ABOUT THIS TASK: For the word "pixels", determine how many lines of the entries below contain it, and give only that number.

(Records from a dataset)
-- Opening Marker --
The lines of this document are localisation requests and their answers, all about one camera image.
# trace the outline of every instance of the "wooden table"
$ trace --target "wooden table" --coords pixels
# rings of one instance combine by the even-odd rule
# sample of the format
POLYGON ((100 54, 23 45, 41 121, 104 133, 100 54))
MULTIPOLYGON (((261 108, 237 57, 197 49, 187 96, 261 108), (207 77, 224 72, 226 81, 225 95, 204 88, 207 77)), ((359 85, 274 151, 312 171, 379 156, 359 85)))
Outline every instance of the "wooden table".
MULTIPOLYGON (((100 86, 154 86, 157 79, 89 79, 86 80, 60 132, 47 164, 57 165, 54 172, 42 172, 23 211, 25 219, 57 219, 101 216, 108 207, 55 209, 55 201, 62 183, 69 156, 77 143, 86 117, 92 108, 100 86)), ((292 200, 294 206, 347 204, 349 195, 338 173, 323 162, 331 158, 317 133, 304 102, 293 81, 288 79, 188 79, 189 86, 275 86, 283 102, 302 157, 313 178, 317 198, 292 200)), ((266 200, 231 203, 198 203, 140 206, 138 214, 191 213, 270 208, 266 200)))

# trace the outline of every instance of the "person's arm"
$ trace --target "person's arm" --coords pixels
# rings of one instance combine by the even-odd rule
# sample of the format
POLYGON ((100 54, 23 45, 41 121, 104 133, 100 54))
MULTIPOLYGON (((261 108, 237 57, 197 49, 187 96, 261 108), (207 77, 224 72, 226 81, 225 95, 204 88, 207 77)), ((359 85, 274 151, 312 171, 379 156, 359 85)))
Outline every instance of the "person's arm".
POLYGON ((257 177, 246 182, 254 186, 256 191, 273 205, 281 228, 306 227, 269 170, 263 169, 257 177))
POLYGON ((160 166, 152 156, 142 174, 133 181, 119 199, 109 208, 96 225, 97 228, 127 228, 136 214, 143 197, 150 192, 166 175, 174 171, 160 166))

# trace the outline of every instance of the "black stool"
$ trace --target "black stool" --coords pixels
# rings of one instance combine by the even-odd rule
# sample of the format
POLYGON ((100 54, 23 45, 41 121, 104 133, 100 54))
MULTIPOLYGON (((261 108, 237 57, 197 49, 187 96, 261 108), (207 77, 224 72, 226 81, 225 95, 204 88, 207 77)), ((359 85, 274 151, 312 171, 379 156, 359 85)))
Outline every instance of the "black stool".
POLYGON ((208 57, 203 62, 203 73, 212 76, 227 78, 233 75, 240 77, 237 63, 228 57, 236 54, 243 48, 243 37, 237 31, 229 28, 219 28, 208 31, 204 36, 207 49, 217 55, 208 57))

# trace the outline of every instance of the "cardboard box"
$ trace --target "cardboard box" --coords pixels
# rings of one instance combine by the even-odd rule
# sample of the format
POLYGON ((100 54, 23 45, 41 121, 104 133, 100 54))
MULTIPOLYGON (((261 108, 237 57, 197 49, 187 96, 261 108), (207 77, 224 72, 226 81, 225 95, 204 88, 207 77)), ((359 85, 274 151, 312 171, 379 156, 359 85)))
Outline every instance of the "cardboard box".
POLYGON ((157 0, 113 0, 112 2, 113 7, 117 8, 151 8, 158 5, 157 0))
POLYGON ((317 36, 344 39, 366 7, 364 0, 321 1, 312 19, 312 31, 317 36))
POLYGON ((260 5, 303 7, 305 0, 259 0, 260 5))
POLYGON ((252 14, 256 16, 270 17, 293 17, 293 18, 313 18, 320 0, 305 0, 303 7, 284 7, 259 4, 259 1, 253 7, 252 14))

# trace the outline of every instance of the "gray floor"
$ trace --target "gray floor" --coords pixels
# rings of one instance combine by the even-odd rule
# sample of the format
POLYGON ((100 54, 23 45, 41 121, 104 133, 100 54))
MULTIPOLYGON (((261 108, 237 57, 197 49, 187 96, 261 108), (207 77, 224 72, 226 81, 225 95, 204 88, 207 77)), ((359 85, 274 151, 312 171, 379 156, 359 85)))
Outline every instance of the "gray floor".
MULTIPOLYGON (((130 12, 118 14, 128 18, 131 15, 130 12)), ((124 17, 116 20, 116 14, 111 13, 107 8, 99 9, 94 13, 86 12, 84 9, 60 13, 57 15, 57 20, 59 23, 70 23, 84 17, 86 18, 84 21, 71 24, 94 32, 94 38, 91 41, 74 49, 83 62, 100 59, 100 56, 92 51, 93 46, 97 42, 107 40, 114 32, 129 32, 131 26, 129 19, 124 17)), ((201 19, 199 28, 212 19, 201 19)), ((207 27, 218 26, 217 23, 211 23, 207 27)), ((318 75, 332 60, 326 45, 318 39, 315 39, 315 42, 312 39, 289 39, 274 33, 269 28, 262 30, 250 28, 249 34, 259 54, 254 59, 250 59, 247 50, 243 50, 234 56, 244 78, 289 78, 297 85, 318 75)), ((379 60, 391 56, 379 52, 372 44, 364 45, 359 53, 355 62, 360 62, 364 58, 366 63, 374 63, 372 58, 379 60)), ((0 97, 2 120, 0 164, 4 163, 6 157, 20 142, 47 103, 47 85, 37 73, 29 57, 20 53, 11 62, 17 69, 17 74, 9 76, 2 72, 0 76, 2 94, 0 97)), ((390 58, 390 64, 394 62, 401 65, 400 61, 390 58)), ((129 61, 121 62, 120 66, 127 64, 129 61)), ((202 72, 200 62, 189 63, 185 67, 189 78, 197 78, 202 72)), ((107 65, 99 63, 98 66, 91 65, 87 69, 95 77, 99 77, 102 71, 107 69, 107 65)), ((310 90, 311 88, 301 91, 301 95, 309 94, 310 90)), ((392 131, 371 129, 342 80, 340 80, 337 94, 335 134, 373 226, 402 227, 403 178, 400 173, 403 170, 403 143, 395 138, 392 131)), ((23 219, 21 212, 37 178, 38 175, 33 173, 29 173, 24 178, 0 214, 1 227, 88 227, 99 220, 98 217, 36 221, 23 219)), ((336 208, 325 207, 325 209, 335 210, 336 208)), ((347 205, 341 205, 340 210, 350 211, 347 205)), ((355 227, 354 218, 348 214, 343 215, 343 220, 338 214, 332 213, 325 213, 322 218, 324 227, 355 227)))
-- Closing Marker --
RESULT FOR THIS TASK: 5